Плодородные округи за пределами гор во всей Центральной Азии находятся только там, где возможно искусственное орошение. Таким образом, трудолюбие и изобретательность человека превратили целые страны, как, например, равнины Среднего Зерафшана в цветущий сад. Между Пендшкендом и озером Каракуль насчитывается до 85 главных каналов с общей длиною более 2500 километров, помимо бесчисленных боковых канав. Там, куда проводится оплодотворяющая влага, почва в высшей степени производительна. Во всей туркменской области земледелие существует лишь настолько, насколько достаёт влаги Атрека и Гургени; там, где пробуют заниматься им за пределами этой счастливой полосы, оно приносит лишь изменчивые урожаи. С боязливым вниманием следят за глубиною снегового покрова зимою и за обилием весенних дождей в «Дождливой стране». От этого зависит — будет ли господствовать избыток или наступит голод. Почти в каждом человеческом поколении бывают опустошительные голодовки, уносящие тысячи жертв. Щедро орошены природою только горные страны, и поэтому на верхнем Зерафшане долина Вашана в изобилии покрыта полями и лугами. Хорошо обработаны и некоторые части Алтая. Выкопанные колодцы, около которых нередко теснятся необозримые стаде встречаются уже внутри Ордоса и затем между этой страной и Далай-Нором. Номады посещают их в определённые времена при правильных передвижениях между зимними квартирами и летними пастбищами. Многие учреждения этого рода, исходящие от лучших времён, выказывают заботливое устройство и охранение: сардоба Чиль-гумбец на дороге из Каржи и Бурдалыка в Мерв, из времён высшего процветания бухарского господства в XVI веке, представляет куполообразную постройку с цистерной из обожжённых кирпичей, окружённой глиняной стенкой, чтобы туда не падали животные.

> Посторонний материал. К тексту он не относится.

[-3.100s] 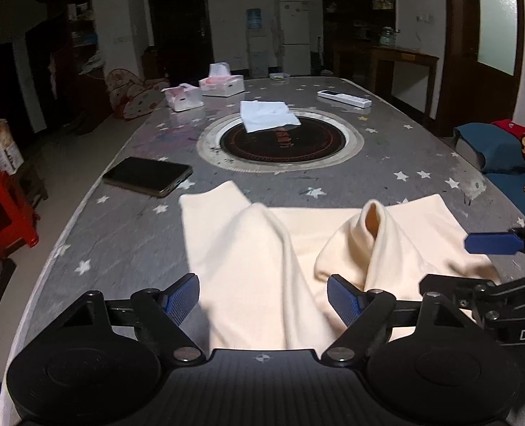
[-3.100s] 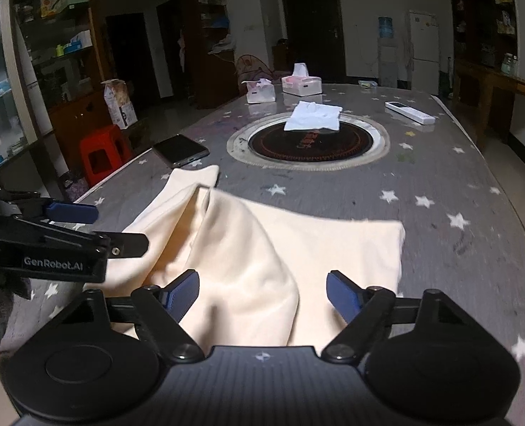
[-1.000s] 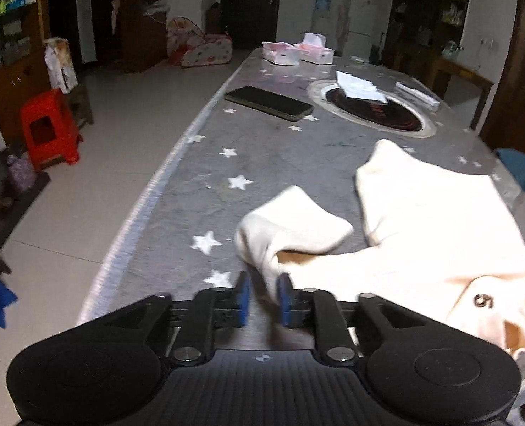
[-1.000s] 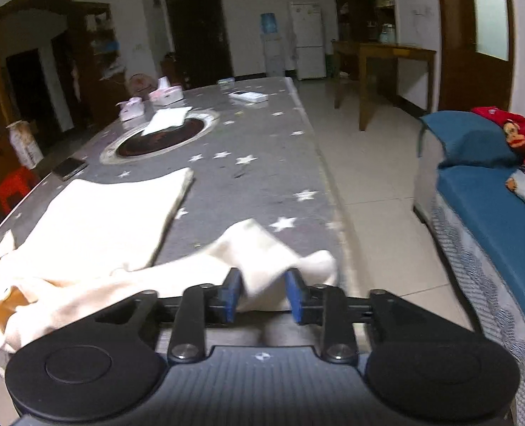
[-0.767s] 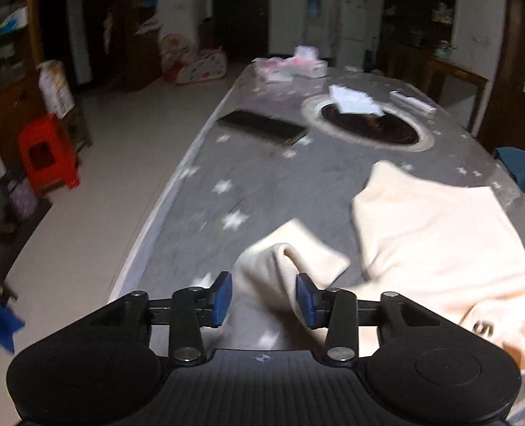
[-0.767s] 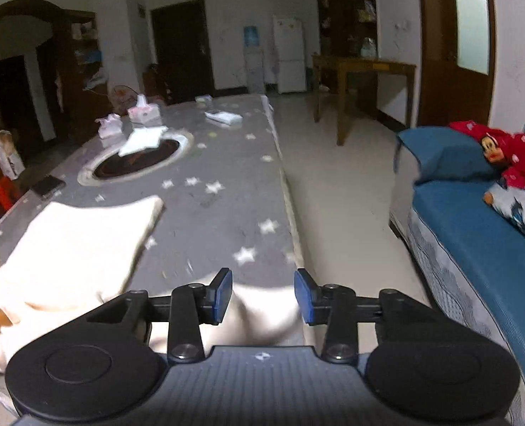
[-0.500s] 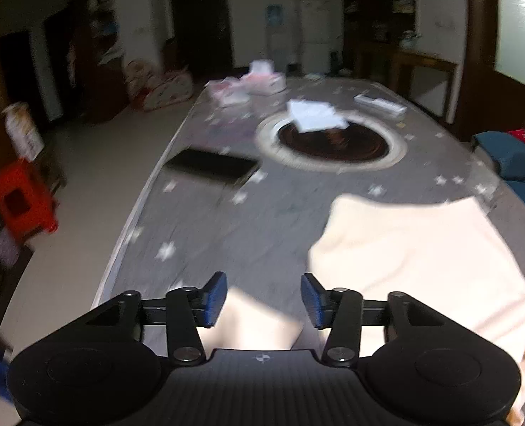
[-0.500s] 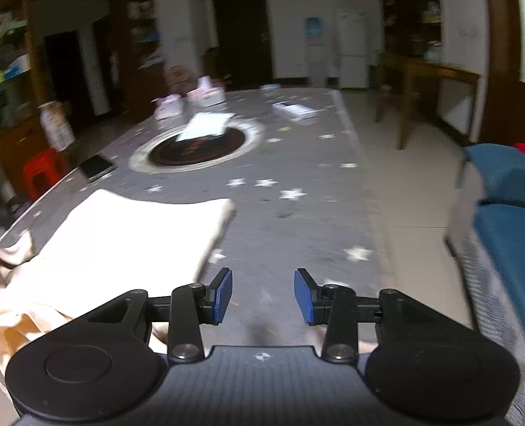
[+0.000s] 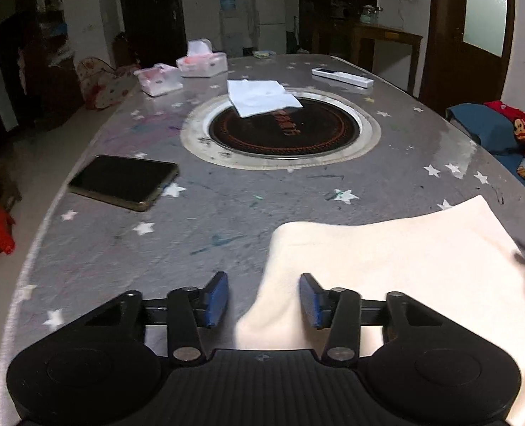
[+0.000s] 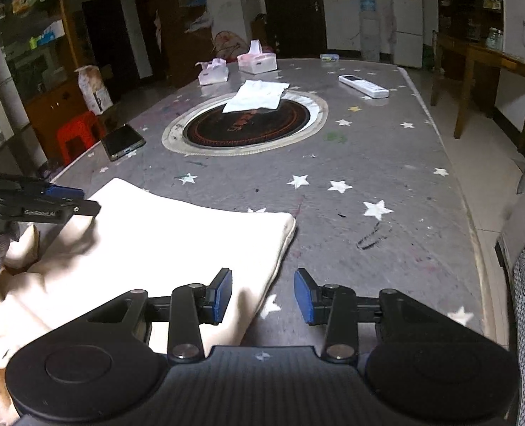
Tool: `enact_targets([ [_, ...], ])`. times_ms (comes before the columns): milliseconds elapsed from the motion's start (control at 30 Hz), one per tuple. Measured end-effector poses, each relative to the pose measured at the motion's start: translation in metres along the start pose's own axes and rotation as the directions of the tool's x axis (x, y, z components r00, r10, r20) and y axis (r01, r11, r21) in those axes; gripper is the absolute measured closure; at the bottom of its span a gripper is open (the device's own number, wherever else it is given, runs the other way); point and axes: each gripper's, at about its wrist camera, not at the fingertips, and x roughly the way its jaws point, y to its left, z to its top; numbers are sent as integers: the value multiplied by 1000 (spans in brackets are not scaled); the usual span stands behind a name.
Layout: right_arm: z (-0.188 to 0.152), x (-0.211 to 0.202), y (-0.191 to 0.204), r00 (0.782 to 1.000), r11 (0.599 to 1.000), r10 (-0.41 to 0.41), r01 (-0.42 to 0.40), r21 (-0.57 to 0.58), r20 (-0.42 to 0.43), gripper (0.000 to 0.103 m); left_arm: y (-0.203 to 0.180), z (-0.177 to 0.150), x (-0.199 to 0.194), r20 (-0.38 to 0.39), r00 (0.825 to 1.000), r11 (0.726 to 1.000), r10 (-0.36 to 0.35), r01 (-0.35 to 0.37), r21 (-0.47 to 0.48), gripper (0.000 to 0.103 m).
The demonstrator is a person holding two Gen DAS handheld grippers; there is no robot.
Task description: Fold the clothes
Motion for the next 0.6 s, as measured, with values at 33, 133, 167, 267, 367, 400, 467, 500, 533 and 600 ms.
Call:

Каждую зиму кочующие в степи иллибайские туркмены наполняют сардобу доверху снегом, и снеговая вода поддерживается всё лето и осень в свежем состоянии.

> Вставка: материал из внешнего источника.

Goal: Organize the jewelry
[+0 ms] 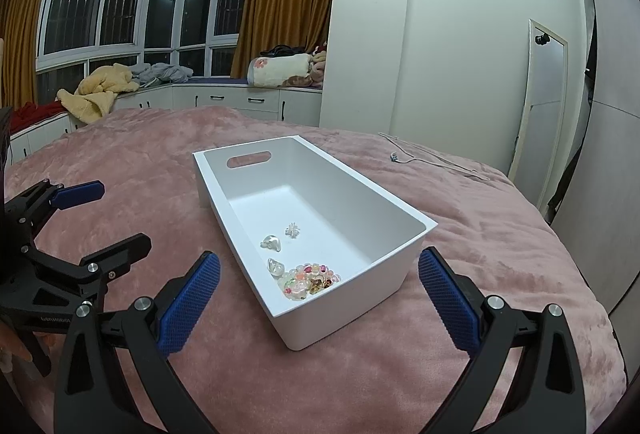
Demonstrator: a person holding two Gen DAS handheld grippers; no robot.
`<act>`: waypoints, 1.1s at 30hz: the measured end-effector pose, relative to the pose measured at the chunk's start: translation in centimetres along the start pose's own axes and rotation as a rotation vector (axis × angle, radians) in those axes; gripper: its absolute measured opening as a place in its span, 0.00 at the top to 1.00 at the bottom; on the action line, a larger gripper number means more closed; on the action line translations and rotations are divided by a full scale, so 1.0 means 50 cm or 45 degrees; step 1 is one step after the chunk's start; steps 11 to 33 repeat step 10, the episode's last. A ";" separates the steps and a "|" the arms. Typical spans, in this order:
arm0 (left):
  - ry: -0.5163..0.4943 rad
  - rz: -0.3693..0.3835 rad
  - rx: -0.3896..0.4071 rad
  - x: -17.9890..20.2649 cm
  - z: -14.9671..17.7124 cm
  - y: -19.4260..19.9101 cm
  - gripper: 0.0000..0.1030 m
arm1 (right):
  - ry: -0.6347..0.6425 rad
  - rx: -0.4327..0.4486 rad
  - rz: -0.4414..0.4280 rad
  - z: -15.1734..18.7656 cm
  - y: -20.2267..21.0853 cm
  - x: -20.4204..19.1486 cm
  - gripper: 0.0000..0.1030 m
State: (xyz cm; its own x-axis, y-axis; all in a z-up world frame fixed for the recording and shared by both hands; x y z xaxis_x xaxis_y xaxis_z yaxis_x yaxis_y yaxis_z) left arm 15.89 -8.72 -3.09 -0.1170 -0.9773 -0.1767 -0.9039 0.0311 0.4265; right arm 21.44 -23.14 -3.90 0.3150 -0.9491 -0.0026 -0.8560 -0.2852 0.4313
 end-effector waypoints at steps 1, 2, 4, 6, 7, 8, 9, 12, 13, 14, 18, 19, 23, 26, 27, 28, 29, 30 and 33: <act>0.000 0.001 -0.002 0.000 0.000 0.000 0.03 | 0.001 0.000 0.001 0.000 0.000 0.000 0.05; -0.001 -0.003 -0.007 -0.001 0.000 -0.001 0.03 | 0.000 0.000 0.000 0.000 0.000 0.000 0.05; -0.004 -0.015 -0.024 -0.002 0.001 -0.005 0.03 | -0.001 0.000 0.000 0.000 0.000 0.000 0.05; -0.005 -0.007 -0.026 -0.002 0.003 -0.005 0.03 | 0.000 0.001 0.000 0.000 0.000 0.000 0.04; -0.003 -0.008 -0.024 -0.001 0.002 -0.005 0.03 | 0.000 -0.001 0.000 0.000 0.000 0.000 0.05; 0.000 -0.004 -0.026 -0.003 0.002 -0.006 0.03 | -0.001 -0.002 0.000 0.000 0.000 0.000 0.05; -0.001 -0.001 -0.032 -0.002 0.002 -0.008 0.03 | -0.001 -0.002 0.000 0.000 0.000 0.000 0.05; 0.000 0.002 -0.035 -0.002 0.002 -0.008 0.03 | -0.001 -0.002 0.000 0.000 0.000 0.000 0.05; 0.000 0.002 -0.035 -0.002 0.002 -0.008 0.03 | -0.001 -0.002 0.000 0.000 0.000 0.000 0.05; 0.000 0.002 -0.035 -0.002 0.002 -0.008 0.03 | -0.001 -0.002 0.000 0.000 0.000 0.000 0.05; 0.000 0.002 -0.035 -0.002 0.002 -0.008 0.03 | -0.001 -0.002 0.000 0.000 0.000 0.000 0.05; 0.000 0.002 -0.035 -0.002 0.002 -0.008 0.03 | -0.001 -0.002 0.000 0.000 0.000 0.000 0.05; 0.000 0.002 -0.035 -0.002 0.002 -0.008 0.03 | -0.001 -0.002 0.000 0.000 0.000 0.000 0.05; 0.000 0.002 -0.035 -0.002 0.002 -0.008 0.03 | -0.001 -0.002 0.000 0.000 0.000 0.000 0.05; 0.000 0.002 -0.035 -0.002 0.002 -0.008 0.03 | -0.001 -0.002 0.000 0.000 0.000 0.000 0.05; 0.000 0.002 -0.035 -0.002 0.002 -0.008 0.03 | -0.001 -0.002 0.000 0.000 0.000 0.000 0.05; 0.000 0.002 -0.035 -0.002 0.002 -0.008 0.03 | -0.001 -0.002 0.000 0.000 0.000 0.000 0.05; 0.000 0.002 -0.035 -0.002 0.002 -0.008 0.03 | -0.001 -0.002 0.000 0.000 0.000 0.000 0.05; 0.000 0.002 -0.035 -0.002 0.002 -0.008 0.03 | -0.001 -0.002 0.000 0.000 0.000 0.000 0.05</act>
Point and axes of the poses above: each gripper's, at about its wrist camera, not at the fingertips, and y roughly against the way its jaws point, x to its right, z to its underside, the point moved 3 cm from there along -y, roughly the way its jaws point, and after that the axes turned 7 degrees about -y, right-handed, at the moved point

Лесоистребление есть необходимое последствие степной жизни. Степь не всегда представляла непрерывные луговые пространства, как в наше время. На обширных пространствах аргал, навоз верблюдов, в особенности рогатого скота, служит единственным горючим материалом. Между тем старинные карты русского Главного штаба показывали в степях Оренбургской губернии лесные площади, тянувшиеся на целые мили. Кочевник ту рощу, в которой он отдыхал, оставляет, по крайней мере, в покое, не мешая ей расти. Земледелец при постоянном пребывании там идёт дальше; китаец, удобряющий золой, строящий из дерева и отапливающийся им, прилагая ко всему этому своё беспощадное, беспокойное усердие, является величайшим врагом степного леса.

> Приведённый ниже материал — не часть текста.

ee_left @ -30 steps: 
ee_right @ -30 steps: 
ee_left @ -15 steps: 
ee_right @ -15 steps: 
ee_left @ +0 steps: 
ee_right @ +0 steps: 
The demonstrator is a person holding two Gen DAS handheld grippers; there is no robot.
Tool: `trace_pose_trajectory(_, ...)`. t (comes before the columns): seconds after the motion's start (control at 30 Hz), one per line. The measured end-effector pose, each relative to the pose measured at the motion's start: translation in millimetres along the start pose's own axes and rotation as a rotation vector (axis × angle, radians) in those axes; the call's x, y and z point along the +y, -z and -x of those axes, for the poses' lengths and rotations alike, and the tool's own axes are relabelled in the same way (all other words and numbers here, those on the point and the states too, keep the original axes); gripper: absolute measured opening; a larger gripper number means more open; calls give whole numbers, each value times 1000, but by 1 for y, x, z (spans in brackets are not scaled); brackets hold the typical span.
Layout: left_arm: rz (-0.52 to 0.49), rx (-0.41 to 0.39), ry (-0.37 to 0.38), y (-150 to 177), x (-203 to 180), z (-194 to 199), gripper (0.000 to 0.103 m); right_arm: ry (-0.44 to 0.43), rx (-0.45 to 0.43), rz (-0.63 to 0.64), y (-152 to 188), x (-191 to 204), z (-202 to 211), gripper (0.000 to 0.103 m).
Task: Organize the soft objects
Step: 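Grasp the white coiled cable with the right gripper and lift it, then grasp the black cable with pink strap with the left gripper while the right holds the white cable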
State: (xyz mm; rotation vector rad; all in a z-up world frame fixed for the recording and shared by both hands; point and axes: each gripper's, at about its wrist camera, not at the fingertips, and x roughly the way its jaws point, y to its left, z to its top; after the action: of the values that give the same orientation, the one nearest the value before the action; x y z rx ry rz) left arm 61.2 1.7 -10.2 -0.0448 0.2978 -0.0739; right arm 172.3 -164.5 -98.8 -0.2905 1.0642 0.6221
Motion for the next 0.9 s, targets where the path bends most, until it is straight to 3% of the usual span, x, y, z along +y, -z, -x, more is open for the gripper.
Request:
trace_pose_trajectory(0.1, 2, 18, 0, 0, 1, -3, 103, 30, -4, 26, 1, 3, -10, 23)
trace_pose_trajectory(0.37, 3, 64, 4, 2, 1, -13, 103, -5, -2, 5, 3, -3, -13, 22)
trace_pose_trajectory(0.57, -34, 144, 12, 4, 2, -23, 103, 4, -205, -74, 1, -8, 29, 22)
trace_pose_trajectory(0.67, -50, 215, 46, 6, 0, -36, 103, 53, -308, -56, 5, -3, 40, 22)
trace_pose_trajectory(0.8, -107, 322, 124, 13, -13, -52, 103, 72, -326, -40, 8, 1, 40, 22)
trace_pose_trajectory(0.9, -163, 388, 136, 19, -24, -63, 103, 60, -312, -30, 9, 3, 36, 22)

Охота и там, где по предписаниям ислама добыча её не должна служить пищею, производится в качестве возбуждающего удовольствия, главным образом на севере среднеазиатских ханств по образцу персов; в руках более сильных тюрков она приобрела характер закаляющего упражнения для войны. Туркмены держат множество длинношёрстых персидских борзых, и перед многими домами можно видеть сокола, сидящего на жёрдочке. В Дингиль-Тепе они держат около своих жилищ и сов, привязанных на верёвке. Трудная выучка охотничьих птиц есть прибыльное занятие бедняков; хорошо обученного орла или сокола туркмен часто оплачивает двумя лошадьми или шестью верблюдами. Башкиры славятся как дрессировщики охотничьих соколов, [583] ястребов, даже царских орлов, которых они продают киргизам за высокую цену. Пржевальский убедился в том, что охота составляет любимое занятие монгольских князей в Алашанских горах, где монгольский амбань оставлял за собою охоту за оленем в обширной области. Охота доставляет также некоторые ценные предметы торговли: мускус и рога молодых оленей привозятся в большом количестве из Северной и Западной Монголии в Калган, так как играют важную роль в китайской фармакопее. Бедные люди выкапывают также ревень, солодковый корень, попадающийся даже в песчаной солончаковой пустыне Кузупчи, и другие коренья, находящие себе место среди многочисленных лекарств их знахарей и китайцев.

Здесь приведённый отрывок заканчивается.